Required work ::
Filter the listing so that only lines with the word "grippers" remain.

Information supplied ::

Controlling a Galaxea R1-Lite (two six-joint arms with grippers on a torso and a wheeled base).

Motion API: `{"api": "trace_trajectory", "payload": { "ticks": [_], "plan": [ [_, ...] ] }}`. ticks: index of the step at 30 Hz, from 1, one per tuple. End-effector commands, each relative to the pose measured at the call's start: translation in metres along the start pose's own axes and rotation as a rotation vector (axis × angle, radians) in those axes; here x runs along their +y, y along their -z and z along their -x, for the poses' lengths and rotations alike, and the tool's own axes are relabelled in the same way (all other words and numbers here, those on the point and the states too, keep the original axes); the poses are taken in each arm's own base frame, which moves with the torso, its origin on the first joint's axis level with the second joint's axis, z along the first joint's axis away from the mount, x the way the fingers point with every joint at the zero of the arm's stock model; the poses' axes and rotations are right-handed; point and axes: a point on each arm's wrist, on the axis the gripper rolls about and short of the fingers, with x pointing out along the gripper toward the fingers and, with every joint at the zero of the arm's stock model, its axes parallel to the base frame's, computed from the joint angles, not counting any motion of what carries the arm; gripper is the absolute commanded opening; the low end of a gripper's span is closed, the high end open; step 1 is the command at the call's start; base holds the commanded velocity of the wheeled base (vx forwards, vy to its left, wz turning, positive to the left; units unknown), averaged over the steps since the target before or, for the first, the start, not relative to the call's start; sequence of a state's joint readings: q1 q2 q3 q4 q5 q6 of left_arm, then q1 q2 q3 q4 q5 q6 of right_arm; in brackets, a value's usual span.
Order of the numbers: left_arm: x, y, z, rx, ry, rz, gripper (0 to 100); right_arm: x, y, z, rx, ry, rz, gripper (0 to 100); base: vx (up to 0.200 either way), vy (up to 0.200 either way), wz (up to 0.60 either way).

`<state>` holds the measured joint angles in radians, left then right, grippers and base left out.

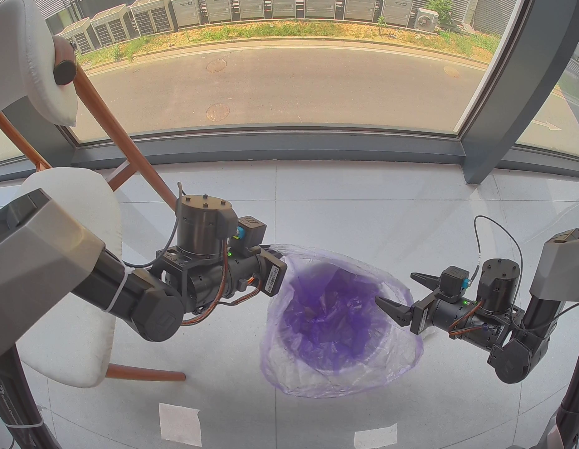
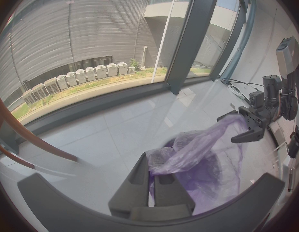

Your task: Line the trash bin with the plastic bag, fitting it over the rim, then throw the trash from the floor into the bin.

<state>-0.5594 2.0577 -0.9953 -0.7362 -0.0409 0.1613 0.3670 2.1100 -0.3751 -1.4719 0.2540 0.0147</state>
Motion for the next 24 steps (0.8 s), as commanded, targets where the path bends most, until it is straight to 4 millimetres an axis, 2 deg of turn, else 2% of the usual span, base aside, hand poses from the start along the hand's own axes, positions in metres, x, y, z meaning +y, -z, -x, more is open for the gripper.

Response to this task ::
Controlling a Galaxea R1-Lite (two six-joint arms with grippers on a torso and a wheeled base).
`<state>` holds the measured joint angles in radians, left then right, grippers and base left out.

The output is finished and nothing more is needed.